Go see “A Single Man” starring Colin Firth!

I saw it last night with a friend, and highly enjoyed it. This Oscar-nominated film was Tom Ford’s directorial debut (he’s an accomplished fashion designer). Upon starting the movie, my friend and I wondered if it would be super depressing. I mean, basically it starts off with Colin Firth’s character dreaming about his late lover’s death. You soon realize the death recently took place, and has consumed his life (in a negative way, obviously).

But the artistic direction actually makes the sadness bearable. Here’s one example:

Ford doesn’t just show you a sad Colin Firth (his character is a gay man named George Falconer). Instead, he juxtaposes shots of his hopeless demeanor with shots of his “perfect” neighbors. The camera zooms in on their shiny smiles, polished shoes, and coiffed hair. But the images of the neighbors actually make you feel uneasy.

Their happiness seems ultra-contrived/fake when juxtaposed with Falconer’s mannerisms, the somber background music, and Falconer’s meaningful flashbacks.

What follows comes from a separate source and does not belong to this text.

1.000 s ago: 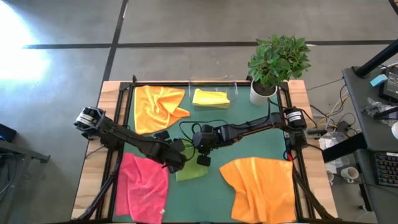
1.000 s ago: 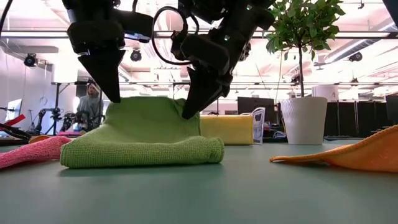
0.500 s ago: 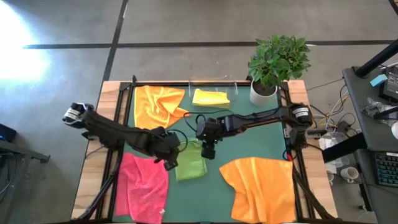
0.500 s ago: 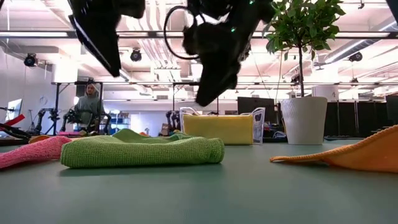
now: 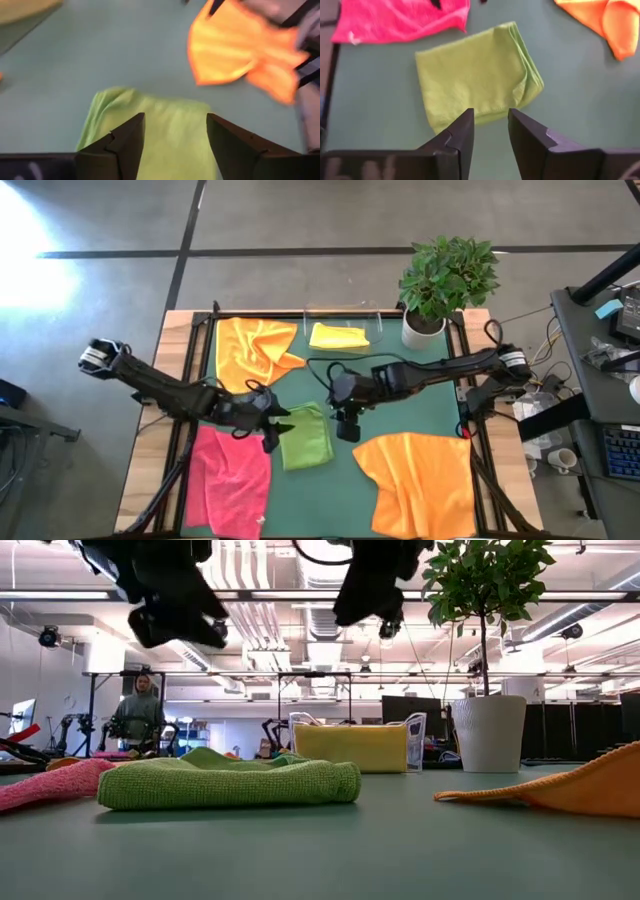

The family may look perfect on the outside, but Falconer’s life and sadness seem more real. This ambiguity of “What’s the ideal life?” sort of makes Falconer’s situation less painful to watch. This  effect was clearly achieved through Ford’s direction.

Still, Falconer is desperate, with plans to kill himself that day. He brings his gun to work (he’s a college professor), cleans out his office, and tells his class what he really wants to say (a change for him). But when he’s about to shoot himself in his car, he’s disrupted by an inspired student.

The rest of the movie shows the various happenings that keep Falconer from killing himself. But you sort of wonder if Falconer would have had the strength to kill himself anyway. There’s still a flicker in his eyes that makes you think he loves life too much (despite his sad circumstances).

I won’t say what ends up happening to Falconer. But I will say that the movie makes you think a lot about the intersection of will and chance. Sometimes you want something to happen, but fate has it otherwise. And sometimes you change your mind about what you want, but fate hands you what you originally wanted.  Does it really matter what you ended up wanting so long as fate is at play?

I definitely think so. Because your fate can change depending on your thoughts and corresponding choices. It might not, but it can.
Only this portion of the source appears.